GPT-5o-mini hallucinates medical residency applicant grades

Context and real‑world impact

  • A residency management vendor used an LLM-based system (“GPT‑5o‑mini” in their docs) to auto-extract clerkship grades from unstandardized PDF transcripts.
  • Programs detected discrepancies, including fabricated “fail” grades, directly affecting applicants’ perceived competitiveness in a very high‑stakes process.
  • The company corrected specific reported errors but appears to be continuing the tool, positioning it as “for reference” with manual verification recommended.

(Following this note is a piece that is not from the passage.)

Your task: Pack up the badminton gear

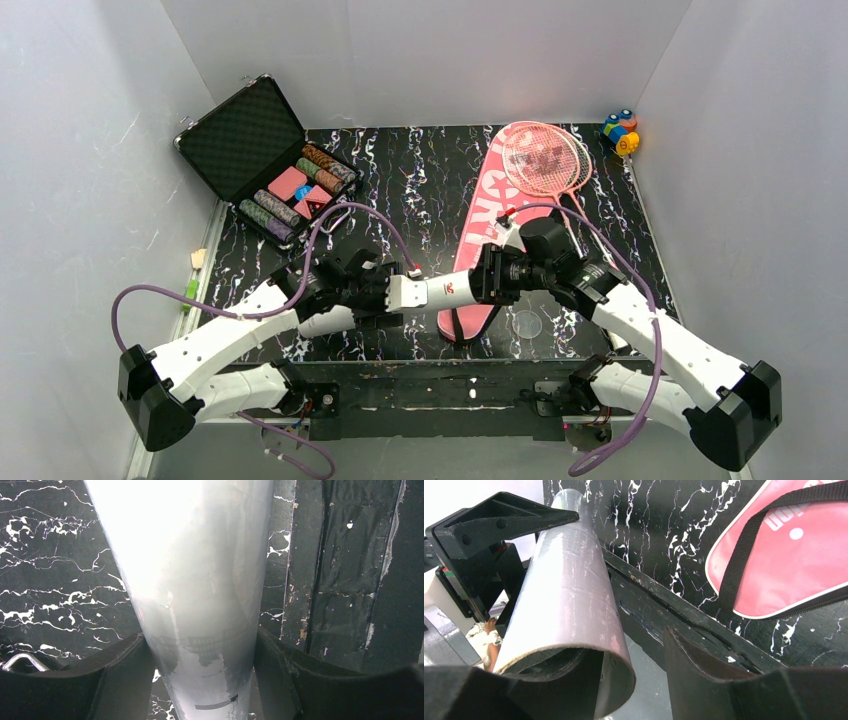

Why they used LLMs instead of structured data

  • Many argue this exists only because schools send heterogeneous PDFs instead of structured data or using a shared API.
  • Others counter that getting thousands of institutions to adopt a standard or API is extremely hard; PDFs and even fax/FTP‑style flows remain the de facto inter‑org medium.
  • Suggestions like having applicants self‑enter grades run into complexity: nonstandard grading schemes, distributions, narrative rankings, and students not always seeing full official letters.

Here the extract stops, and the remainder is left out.